Work request - Show each line of the data below in which "picture" occurs.

*** Information given Section Begins ***

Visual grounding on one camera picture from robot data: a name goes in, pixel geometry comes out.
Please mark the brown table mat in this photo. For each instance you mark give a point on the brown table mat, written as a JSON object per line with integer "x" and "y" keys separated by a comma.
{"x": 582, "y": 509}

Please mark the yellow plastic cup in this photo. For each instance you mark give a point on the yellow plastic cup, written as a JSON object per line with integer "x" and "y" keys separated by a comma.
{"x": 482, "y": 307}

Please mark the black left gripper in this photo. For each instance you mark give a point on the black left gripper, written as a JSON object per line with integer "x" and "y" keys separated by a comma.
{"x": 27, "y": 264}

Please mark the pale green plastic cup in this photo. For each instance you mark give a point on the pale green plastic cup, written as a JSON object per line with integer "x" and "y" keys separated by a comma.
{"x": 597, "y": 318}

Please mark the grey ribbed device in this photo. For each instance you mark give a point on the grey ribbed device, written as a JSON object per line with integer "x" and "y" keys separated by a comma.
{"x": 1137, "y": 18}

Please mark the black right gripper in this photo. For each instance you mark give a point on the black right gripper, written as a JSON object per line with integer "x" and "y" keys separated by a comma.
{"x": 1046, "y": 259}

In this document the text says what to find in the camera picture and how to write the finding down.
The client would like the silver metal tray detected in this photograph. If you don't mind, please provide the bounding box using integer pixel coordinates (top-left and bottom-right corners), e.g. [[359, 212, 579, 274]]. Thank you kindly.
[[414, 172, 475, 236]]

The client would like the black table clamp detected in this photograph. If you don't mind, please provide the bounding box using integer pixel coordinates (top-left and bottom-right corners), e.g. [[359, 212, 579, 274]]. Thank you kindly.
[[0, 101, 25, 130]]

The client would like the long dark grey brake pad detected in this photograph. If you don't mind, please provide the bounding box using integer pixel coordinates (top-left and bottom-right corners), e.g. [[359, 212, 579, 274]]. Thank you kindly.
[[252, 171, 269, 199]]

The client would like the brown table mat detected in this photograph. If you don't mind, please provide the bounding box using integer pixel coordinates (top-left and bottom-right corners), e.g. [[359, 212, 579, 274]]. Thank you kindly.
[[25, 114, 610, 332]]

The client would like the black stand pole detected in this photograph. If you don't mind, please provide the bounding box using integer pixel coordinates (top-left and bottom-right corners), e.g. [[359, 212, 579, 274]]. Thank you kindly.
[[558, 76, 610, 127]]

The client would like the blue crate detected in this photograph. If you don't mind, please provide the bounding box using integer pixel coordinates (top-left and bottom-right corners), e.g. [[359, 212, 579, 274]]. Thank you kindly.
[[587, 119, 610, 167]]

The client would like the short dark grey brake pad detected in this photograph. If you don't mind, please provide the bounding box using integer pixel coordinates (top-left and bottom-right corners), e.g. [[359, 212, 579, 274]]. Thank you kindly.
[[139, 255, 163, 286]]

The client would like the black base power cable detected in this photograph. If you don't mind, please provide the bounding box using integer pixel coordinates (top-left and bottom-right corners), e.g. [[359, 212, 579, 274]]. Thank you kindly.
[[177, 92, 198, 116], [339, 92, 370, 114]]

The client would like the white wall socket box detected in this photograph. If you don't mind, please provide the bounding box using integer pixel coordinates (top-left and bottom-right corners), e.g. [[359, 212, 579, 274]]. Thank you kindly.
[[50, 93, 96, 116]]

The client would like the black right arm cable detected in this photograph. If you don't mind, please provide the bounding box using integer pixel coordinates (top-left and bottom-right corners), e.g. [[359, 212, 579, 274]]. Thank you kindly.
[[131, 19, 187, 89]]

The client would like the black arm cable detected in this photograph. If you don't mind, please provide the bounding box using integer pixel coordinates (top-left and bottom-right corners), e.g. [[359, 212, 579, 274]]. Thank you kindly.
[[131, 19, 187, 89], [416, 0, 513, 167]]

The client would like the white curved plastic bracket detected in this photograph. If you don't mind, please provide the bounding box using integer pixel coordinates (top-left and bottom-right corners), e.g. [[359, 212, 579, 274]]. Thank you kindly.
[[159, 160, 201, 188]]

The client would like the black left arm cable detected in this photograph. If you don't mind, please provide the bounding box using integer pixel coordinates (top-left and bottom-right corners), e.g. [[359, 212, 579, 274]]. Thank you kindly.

*** Information given Section Ends ***

Result -
Visual grounding on one camera picture from robot data: a name goes in, pixel geometry comes out.
In this document the text says what to find in the camera picture and how to write the finding down.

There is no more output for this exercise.